Where a line below holds the string "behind", that line goes into the answer.

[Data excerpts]
▶
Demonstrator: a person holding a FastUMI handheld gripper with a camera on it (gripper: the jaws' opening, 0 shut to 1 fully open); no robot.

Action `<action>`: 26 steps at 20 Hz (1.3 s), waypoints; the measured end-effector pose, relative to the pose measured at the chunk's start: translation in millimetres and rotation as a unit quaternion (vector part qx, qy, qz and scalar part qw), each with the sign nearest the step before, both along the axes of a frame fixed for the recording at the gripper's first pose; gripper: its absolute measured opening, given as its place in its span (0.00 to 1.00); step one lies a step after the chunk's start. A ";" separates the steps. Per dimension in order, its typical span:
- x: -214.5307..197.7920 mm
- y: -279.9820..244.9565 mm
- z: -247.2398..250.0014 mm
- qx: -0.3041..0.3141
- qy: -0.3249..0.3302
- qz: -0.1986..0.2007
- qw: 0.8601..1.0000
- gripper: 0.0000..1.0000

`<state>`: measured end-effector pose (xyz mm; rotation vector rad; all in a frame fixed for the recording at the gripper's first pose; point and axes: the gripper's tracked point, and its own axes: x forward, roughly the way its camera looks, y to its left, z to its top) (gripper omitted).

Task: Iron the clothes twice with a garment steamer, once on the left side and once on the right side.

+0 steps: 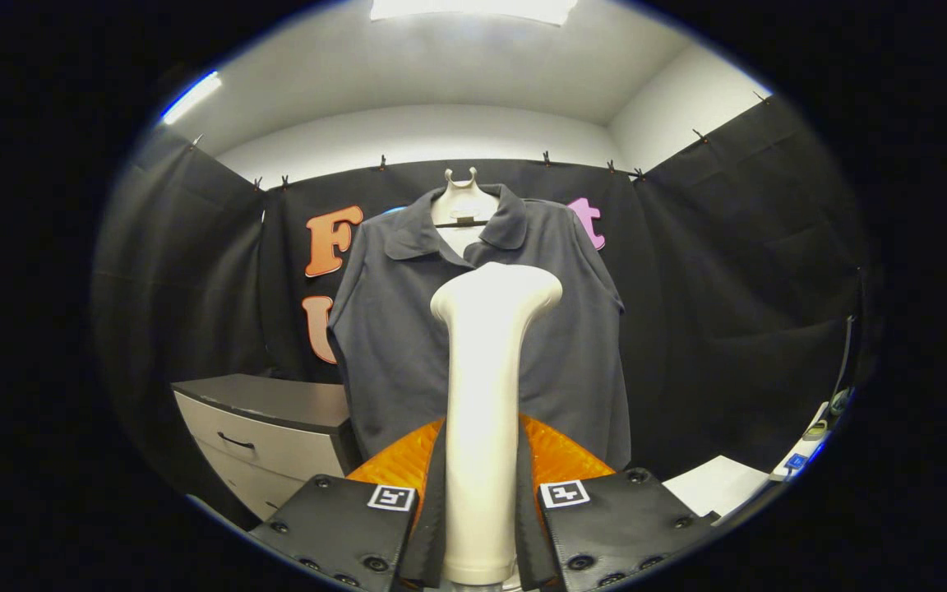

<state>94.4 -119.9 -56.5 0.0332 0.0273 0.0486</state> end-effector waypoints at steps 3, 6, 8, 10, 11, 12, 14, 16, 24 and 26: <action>-12.6 14.3 9.2 -0.007 -0.005 0.007 1.000 0.41; -23.8 28.3 13.8 0.000 -0.004 0.020 1.000 0.41; -29.5 36.5 15.9 0.002 -0.005 0.027 1.000 0.42; -33.0 40.9 16.7 -0.002 -0.007 0.028 1.000 0.41; -36.2 42.4 17.1 -0.003 -0.007 0.028 1.000 0.41; -37.3 44.5 16.9 -0.002 -0.007 0.029 1.000 0.41; -42.9 49.0 17.7 -0.002 -0.006 0.030 1.000 0.41; -45.4 52.2 19.7 -0.004 -0.007 0.031 0.999 0.41; -55.8 61.4 19.2 -0.006 -0.005 0.038 0.999 0.41; -56.7 62.8 19.1 -0.006 -0.004 0.038 0.999 0.41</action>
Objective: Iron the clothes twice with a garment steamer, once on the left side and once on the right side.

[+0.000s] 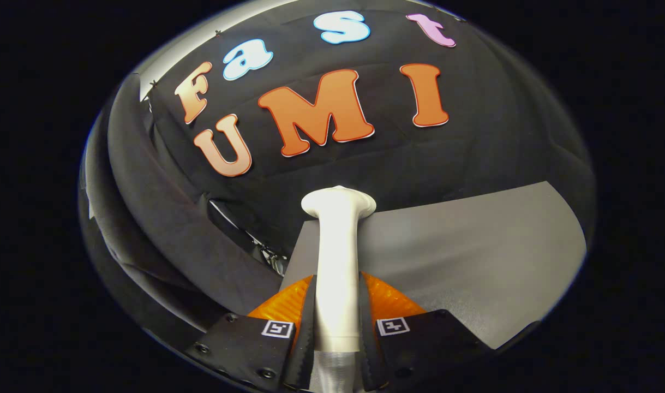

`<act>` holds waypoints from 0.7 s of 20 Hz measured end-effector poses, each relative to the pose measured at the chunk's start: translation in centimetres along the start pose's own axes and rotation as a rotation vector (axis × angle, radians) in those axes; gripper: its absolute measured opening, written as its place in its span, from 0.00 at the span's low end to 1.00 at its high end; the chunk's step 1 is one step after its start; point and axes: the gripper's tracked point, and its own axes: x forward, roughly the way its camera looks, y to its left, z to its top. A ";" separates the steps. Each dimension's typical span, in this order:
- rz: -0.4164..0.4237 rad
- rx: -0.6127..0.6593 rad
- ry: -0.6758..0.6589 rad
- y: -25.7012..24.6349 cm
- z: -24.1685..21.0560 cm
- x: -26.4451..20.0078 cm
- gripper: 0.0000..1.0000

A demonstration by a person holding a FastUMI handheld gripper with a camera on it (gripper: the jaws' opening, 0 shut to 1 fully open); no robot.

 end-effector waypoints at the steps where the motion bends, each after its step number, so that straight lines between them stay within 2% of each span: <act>1: -0.021 -0.014 -0.021 -0.1 -0.1 -0.8 0.42; 5: -0.097 -0.005 -0.128 -0.2 -1.2 -5.2 0.42; 9: -0.119 0.000 -0.257 1.9 -3.4 -10.9 0.42; 14: -0.107 0.060 -0.391 6.0 -4.5 -17.0 0.41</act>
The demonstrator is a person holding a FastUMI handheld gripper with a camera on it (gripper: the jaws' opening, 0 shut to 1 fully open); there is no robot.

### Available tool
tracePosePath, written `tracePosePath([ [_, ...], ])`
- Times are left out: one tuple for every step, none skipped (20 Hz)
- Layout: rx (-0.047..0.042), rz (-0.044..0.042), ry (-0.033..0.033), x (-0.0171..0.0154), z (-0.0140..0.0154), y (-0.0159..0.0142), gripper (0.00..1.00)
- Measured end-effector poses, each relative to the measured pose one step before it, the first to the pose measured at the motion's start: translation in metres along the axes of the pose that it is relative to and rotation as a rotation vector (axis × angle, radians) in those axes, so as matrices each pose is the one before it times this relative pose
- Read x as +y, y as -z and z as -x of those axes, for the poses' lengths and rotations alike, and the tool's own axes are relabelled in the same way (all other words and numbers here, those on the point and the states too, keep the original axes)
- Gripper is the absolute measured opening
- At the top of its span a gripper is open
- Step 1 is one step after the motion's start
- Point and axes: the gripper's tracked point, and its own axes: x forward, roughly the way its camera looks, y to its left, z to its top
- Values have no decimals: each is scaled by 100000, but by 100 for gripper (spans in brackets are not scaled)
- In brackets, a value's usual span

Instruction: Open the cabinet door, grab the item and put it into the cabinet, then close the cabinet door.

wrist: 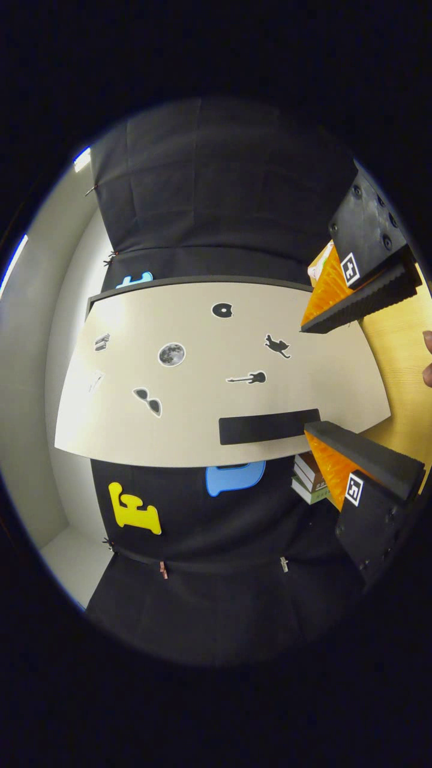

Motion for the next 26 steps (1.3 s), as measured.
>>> tracePosePath([
  [-330, 436, -1085, 382, 433, -75, 97],
  [-480, 529, -352, 296, 292, -282, 97],
  [-359, 634, -428, 239, 56, -279, 96],
  [-464, 395, 45, 38, 9, -152, 96],
  [-666, -50, -105, -58, 10, -117, 97],
  [-519, -129, -5, -98, 124, -189, 96],
  [-328, -120, 223, -283, 358, -93, 96],
  [-270, 145, 252, -302, 341, -168, 96],
  [-145, 37, 446, -477, 464, -104, 96],
  [-4, -169, 262, -412, 347, -28, 96],
  [54, -211, 214, -348, 228, -38, 96],
  [234, -323, 162, -329, 225, 43, 96],
  [-41, -320, 257, -281, 162, -28, 96],
  [-67, -66, 292, -252, 167, 11, 96],
  [86, 58, 654, -270, 85, 33, 96],
  [-109, -5, 390, -234, 76, -11, 96],
  [-110, 167, 422, -155, 8, -20, 96],
  [-253, 347, 182, -121, 24, -2, 96],
  [-62, 565, 128, -125, 23, 17, 96],
  [66, 392, 148, -109, -10, 8, 96],
  [68, 139, 173, -67, -15, 29, 96],
  [-367, 168, 165, -39, 149, -107, 96],
  [-394, -131, 119, -68, 32, -95, 97],
  [-271, -114, 259, -47, 13, -96, 96],
  [-265, 119, 416, -22, -72, 3, 96],
  [-217, 461, 834, -186, 53, -56, 96],
])
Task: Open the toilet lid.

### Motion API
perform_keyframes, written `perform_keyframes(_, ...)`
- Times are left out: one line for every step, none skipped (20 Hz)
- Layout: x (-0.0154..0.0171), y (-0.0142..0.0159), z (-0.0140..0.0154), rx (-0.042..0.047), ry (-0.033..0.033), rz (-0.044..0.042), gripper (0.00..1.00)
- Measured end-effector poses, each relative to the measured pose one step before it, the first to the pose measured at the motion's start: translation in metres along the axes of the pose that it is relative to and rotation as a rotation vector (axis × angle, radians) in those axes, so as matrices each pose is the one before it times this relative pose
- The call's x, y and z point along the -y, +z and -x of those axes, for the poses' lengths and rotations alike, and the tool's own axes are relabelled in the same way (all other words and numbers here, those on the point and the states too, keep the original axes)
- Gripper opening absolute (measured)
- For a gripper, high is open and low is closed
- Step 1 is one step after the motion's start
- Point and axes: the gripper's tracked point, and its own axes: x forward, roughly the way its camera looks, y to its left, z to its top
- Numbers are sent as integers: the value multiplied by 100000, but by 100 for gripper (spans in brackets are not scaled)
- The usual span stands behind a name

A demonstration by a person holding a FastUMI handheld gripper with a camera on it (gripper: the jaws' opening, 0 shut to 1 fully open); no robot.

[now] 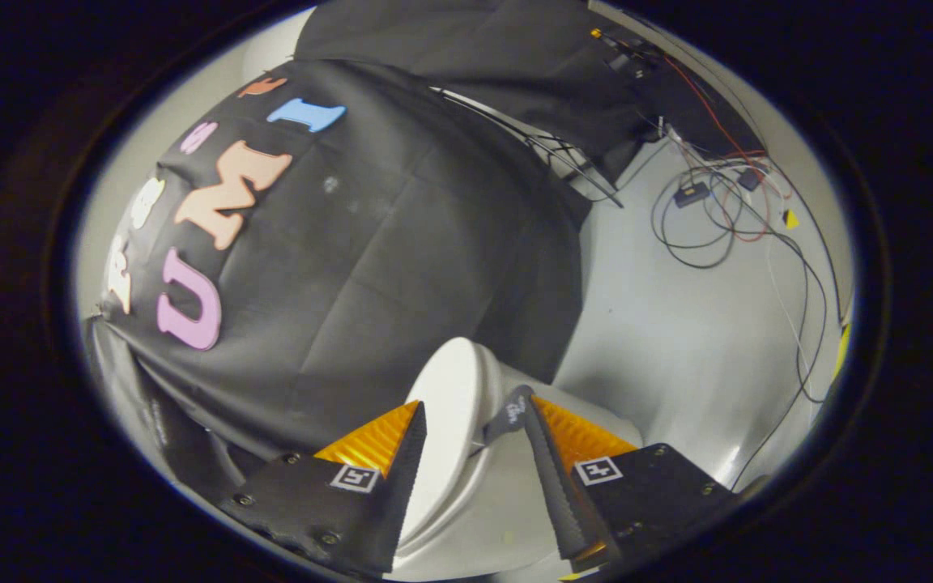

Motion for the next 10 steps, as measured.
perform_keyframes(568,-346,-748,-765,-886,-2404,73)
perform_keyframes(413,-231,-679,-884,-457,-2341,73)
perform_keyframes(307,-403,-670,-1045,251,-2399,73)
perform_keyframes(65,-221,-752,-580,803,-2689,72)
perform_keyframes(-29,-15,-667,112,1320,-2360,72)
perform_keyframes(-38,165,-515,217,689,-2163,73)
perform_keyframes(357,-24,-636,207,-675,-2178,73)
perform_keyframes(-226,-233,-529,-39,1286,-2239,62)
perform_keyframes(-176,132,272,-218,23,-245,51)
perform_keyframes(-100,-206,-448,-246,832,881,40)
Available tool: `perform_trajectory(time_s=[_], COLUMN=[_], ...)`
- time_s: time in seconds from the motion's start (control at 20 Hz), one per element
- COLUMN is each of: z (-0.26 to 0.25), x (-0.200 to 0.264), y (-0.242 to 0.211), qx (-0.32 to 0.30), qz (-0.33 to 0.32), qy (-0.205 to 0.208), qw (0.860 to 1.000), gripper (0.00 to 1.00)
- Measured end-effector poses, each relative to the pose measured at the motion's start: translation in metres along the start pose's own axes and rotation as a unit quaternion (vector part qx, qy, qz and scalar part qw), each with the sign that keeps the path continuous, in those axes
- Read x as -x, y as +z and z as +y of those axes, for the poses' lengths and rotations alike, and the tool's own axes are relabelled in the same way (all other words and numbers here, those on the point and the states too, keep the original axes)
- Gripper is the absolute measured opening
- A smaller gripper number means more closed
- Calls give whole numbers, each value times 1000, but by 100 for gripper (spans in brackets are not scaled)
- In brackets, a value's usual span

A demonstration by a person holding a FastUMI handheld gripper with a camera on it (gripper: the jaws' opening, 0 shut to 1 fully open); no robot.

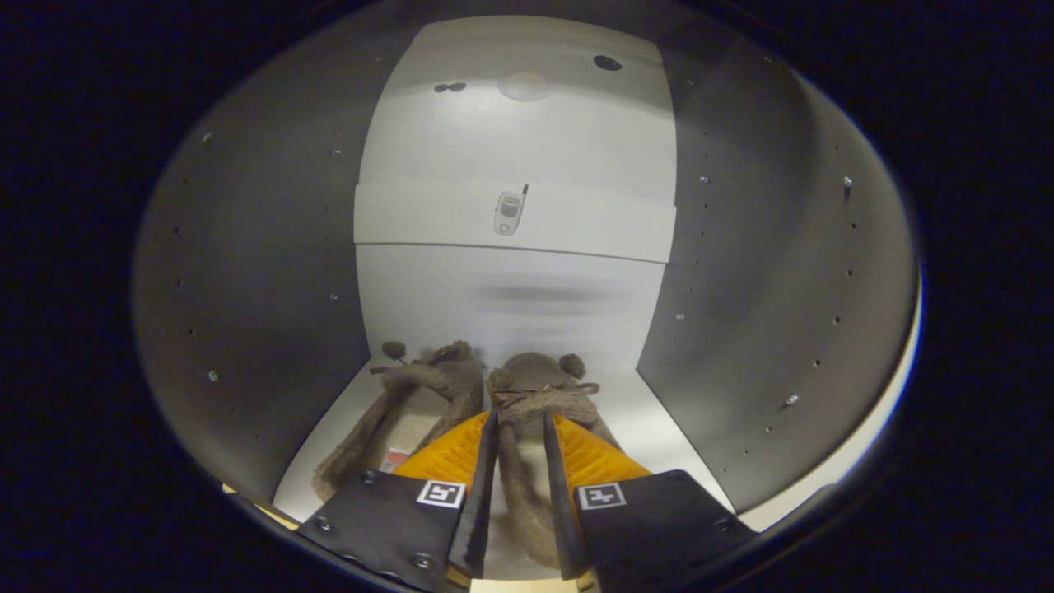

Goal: Open the shoe cabinet door, grab the shoes and put them into the shoe cabinet, then close the shoe cabinet door.

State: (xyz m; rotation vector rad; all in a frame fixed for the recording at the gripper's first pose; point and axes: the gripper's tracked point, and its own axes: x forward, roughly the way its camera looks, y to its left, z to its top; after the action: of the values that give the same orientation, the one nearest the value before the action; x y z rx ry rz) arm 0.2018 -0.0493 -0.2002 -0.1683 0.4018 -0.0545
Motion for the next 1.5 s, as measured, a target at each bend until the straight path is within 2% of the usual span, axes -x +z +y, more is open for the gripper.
perform_trajectory(time_s=[0.25, 0.4, 0.8, 1.15, 1.5], z=[-17, -26, -58, -97, -148], x=[33, 71, 217, 347, 438], y=[17, 28, 55, 52, 51], qx=[-25, -41, -66, -69, -117], qz=[-22, -45, -106, -121, -139], qy=[-15, -20, -37, -57, -49], qw=[999, 998, 991, 989, 982], gripper=[36, 35, 35, 40, 45])
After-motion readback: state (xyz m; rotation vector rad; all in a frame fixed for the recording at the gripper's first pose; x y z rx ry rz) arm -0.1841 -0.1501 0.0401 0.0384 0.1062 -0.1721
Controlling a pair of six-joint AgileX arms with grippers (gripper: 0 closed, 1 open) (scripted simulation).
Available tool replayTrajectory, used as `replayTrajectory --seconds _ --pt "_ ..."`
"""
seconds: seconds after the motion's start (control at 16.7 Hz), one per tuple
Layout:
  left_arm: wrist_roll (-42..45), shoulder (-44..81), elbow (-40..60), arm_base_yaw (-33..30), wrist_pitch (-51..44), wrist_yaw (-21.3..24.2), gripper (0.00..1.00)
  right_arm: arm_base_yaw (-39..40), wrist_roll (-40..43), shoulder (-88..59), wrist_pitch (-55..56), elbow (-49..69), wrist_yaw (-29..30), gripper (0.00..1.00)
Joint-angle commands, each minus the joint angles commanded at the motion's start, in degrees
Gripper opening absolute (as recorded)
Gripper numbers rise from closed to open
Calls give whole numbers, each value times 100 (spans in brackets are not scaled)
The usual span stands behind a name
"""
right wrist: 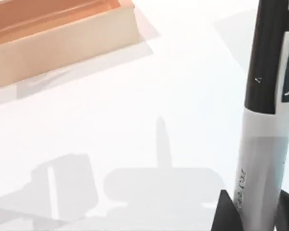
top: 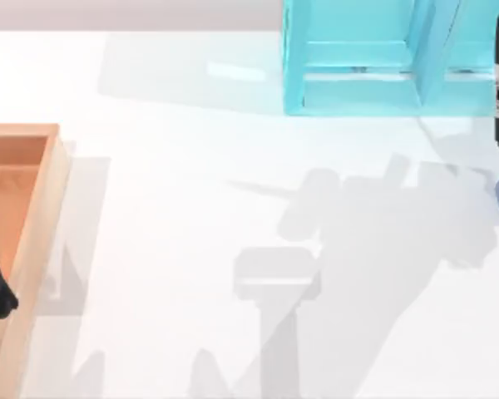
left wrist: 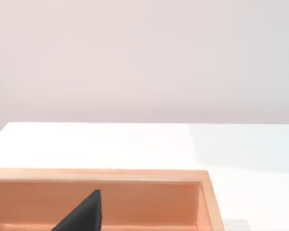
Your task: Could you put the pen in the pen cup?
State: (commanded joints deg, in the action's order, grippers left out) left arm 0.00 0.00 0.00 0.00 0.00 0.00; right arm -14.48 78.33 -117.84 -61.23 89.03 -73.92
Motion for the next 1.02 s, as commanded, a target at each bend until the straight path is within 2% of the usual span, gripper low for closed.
replayTrajectory --seconds 0.18,0.36,0.66,0.72,1.02 --pt "0 0 0 0 0 0 100 -911 745 105 306 -414 -1120 0" --pt "0 0 0 0 0 0 100 -1438 1126 224 515 -716 -1713 0" --pt "0 0 0 0 0 0 100 -1526 1171 272 562 -796 -1810 0" --pt "0 0 0 0 0 0 100 -1489 1159 258 1016 -947 -1676 0" --pt "0 0 0 0 0 0 100 -1486 1682 111 350 -713 -1733 0"
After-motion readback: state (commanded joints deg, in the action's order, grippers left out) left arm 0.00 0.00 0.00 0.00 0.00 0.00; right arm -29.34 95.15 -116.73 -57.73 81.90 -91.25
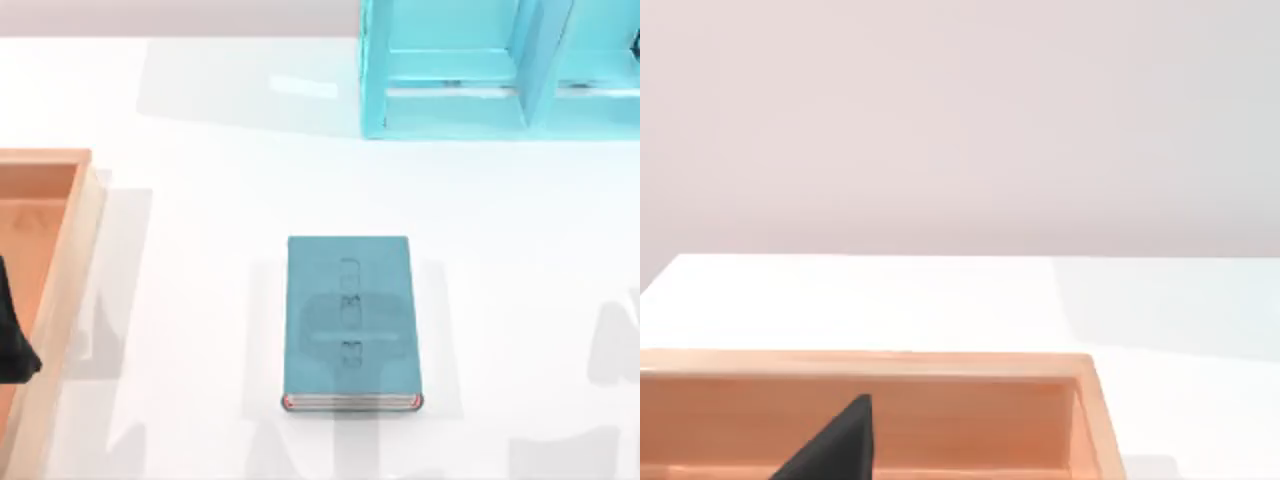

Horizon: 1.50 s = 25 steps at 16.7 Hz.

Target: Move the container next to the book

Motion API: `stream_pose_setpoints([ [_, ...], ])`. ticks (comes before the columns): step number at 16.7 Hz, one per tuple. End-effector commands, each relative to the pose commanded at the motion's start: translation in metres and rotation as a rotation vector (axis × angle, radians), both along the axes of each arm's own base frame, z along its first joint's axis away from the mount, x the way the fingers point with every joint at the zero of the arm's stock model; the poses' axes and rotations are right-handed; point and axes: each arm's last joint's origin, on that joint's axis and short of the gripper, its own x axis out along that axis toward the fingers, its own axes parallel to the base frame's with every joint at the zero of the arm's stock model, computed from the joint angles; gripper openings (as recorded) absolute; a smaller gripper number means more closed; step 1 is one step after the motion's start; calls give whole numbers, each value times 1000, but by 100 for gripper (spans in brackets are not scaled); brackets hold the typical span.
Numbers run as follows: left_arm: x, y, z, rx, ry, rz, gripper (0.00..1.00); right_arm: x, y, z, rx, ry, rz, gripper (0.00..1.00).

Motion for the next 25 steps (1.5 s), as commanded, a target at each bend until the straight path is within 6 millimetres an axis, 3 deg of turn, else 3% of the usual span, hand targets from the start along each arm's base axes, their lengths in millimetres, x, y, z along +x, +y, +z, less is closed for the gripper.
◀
#### Result of the exercise
- The usual span stands behind a name
The usual span stands behind a name

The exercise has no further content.